Testes-specific
protease 50 (TSP50) has
threonine activity and has homology to
serine proteases. TSP50
protein, which is encoded by a possible proto-oncogene, is overexpressed in cervical
tumor tissues. Through overexpression experiments using both TSP50 and a TSP50 mutant (TSP50 T310A), it is clear that this
protein may play an important role in
carcinogenesis and progression of cervical
tumor. However, the mechanism underlying how TSP50 modulates
cancer cell growth is still unclear. To examine the difference in TSP50 expression in cervical
carcinoma tissues and in paracarcinoma tissues, we detected TSP50
mRNA and
protein in ten paired tissues from patients with
cervical cancer. To determine whether TSP50's
threonine protease activity is crucial for its effects on
tumor formation, we generated a mutant version of TSP50 (T310A). Via overexpression and silencing experiments, we identified a role for TSP50 in cell proliferation and migration.

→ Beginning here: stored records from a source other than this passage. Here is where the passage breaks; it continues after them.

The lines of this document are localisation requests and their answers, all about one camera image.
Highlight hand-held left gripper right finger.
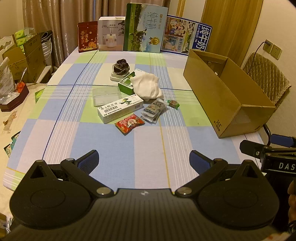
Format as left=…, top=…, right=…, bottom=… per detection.
left=175, top=150, right=266, bottom=197

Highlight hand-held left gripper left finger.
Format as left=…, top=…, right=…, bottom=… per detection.
left=24, top=150, right=114, bottom=198

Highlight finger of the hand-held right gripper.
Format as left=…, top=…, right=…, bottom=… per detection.
left=270, top=134, right=296, bottom=147
left=240, top=140, right=264, bottom=160

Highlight red snack packet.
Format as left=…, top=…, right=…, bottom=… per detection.
left=115, top=113, right=146, bottom=135

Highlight white medicine box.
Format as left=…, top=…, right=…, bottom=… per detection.
left=97, top=94, right=144, bottom=124

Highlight brown cardboard box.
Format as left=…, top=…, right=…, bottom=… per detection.
left=183, top=49, right=276, bottom=139

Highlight grey snack packet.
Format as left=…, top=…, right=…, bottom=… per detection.
left=148, top=98, right=167, bottom=114
left=141, top=108, right=160, bottom=123

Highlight clear plastic container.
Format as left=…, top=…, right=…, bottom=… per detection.
left=92, top=87, right=122, bottom=107

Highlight small green box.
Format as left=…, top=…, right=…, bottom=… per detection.
left=118, top=69, right=148, bottom=95

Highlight white towel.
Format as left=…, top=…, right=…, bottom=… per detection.
left=130, top=73, right=163, bottom=102

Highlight dark flower ornament white base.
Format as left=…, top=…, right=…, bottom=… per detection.
left=110, top=59, right=131, bottom=82

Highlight person's right hand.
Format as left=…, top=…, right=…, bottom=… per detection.
left=287, top=182, right=296, bottom=223

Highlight checked tablecloth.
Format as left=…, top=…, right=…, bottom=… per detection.
left=3, top=50, right=266, bottom=193

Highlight chair with quilted cover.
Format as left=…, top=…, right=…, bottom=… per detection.
left=242, top=52, right=292, bottom=105

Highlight colourful printed packets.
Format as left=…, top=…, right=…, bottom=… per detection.
left=3, top=131, right=21, bottom=158

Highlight cream tablecloth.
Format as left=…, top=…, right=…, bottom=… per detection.
left=0, top=81, right=49, bottom=223

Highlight dark brown tray box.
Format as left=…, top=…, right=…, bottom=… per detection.
left=0, top=82, right=30, bottom=113

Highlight cardboard box with flaps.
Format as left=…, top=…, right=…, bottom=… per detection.
left=2, top=34, right=45, bottom=84

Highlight white paper bag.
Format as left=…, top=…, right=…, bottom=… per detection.
left=0, top=57, right=13, bottom=99

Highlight grey plastic bag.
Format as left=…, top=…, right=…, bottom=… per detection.
left=40, top=30, right=53, bottom=67

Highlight wooden door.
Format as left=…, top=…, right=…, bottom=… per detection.
left=201, top=0, right=264, bottom=67

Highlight red gift box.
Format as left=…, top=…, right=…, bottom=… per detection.
left=78, top=21, right=98, bottom=53

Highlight blue milk carton box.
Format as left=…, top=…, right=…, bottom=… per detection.
left=161, top=14, right=213, bottom=55

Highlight white humidifier box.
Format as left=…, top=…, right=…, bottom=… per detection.
left=98, top=17, right=126, bottom=51

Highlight green milk carton box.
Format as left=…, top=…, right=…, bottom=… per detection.
left=123, top=3, right=168, bottom=54

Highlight green tissue packs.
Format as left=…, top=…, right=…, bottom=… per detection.
left=14, top=27, right=35, bottom=52

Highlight white chair back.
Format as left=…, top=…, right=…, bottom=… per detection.
left=0, top=35, right=16, bottom=55

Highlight brown curtain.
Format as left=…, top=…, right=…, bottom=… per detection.
left=23, top=0, right=171, bottom=67

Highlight beige wall socket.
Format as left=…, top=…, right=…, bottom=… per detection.
left=271, top=44, right=282, bottom=59

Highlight dark power cable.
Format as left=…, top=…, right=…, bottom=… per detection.
left=243, top=41, right=270, bottom=69

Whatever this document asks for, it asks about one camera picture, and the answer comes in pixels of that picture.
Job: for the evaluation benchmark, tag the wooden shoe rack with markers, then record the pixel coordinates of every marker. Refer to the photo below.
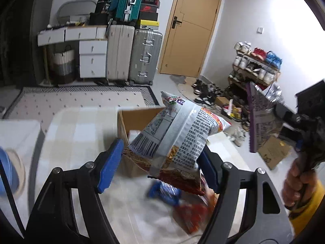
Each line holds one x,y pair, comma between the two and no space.
238,81

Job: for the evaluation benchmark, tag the white grey woven basket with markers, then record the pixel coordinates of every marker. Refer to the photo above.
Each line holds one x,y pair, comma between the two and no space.
62,63

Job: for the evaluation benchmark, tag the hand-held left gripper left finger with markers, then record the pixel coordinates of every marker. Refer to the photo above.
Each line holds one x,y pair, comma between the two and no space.
111,165

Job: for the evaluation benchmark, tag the round beige mat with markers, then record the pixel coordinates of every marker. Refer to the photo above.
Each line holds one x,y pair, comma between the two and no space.
186,90

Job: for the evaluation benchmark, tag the brown cardboard carton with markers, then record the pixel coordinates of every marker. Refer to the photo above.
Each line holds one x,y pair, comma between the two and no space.
274,152

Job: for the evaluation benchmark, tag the grey oval mirror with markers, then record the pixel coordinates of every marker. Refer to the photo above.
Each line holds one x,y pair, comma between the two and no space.
76,7

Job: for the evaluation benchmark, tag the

Furthermore, we examined the signaling pathway of TNF-α-induced NFκB activation to explain the mechanism by which TSP50 participates in
tumorigenesis. Similarly, we found that all these effects could be abolished by the TSP50 T310A mutation. Our results suggest that the
threonine 310 residue within TSP50 helps modulate its role in cervical
tumorigenesis and indicates that TSP50's role in
tumorigenesis may be dependent on its interaction with TNF-α-induced NF-κB.